(Stored data entries)
##############################

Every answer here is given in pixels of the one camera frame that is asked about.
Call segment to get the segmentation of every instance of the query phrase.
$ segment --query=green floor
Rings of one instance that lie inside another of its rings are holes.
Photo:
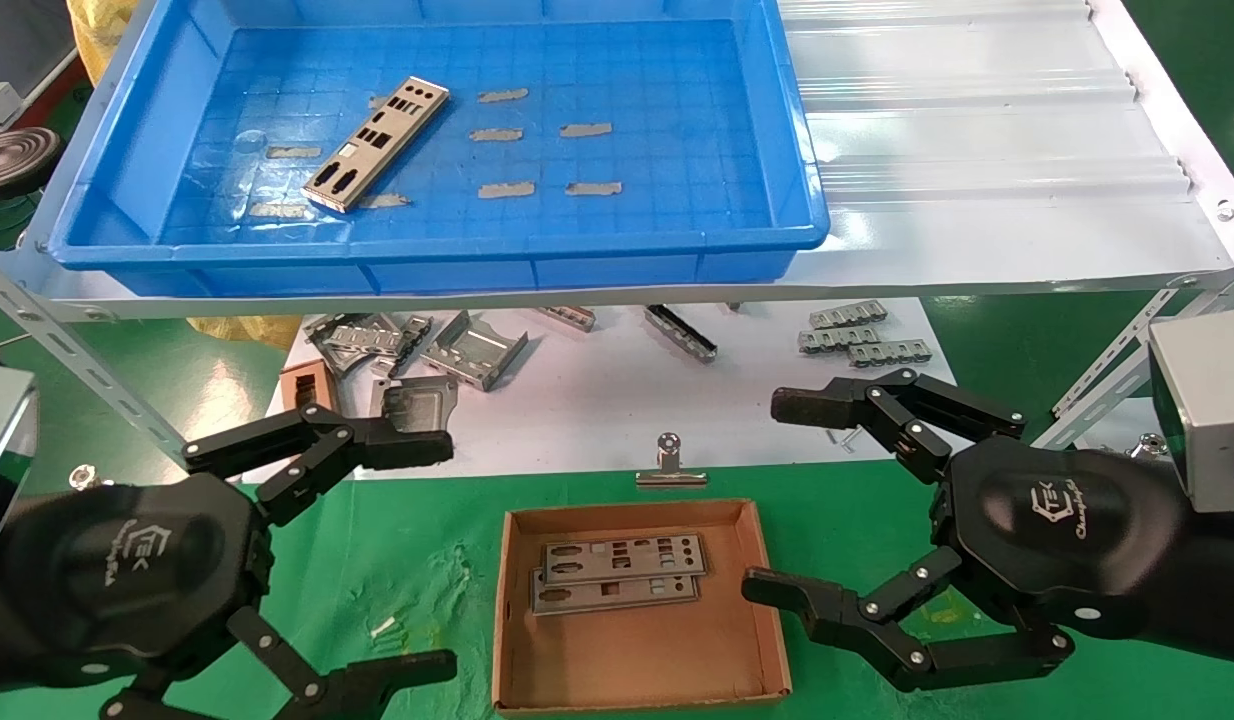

##############################

__EXERCISE OBJECTIVE__:
With the pictures dropped, give every entry above again exactly.

__ANSWER AREA__:
Every answer here is given in pixels of the one camera frame that is asked about.
Call segment to get the segmentation of every instance of the query phrase.
$ segment --query=green floor
Rings of one instance that lie inside another of its rings are holes.
Photo:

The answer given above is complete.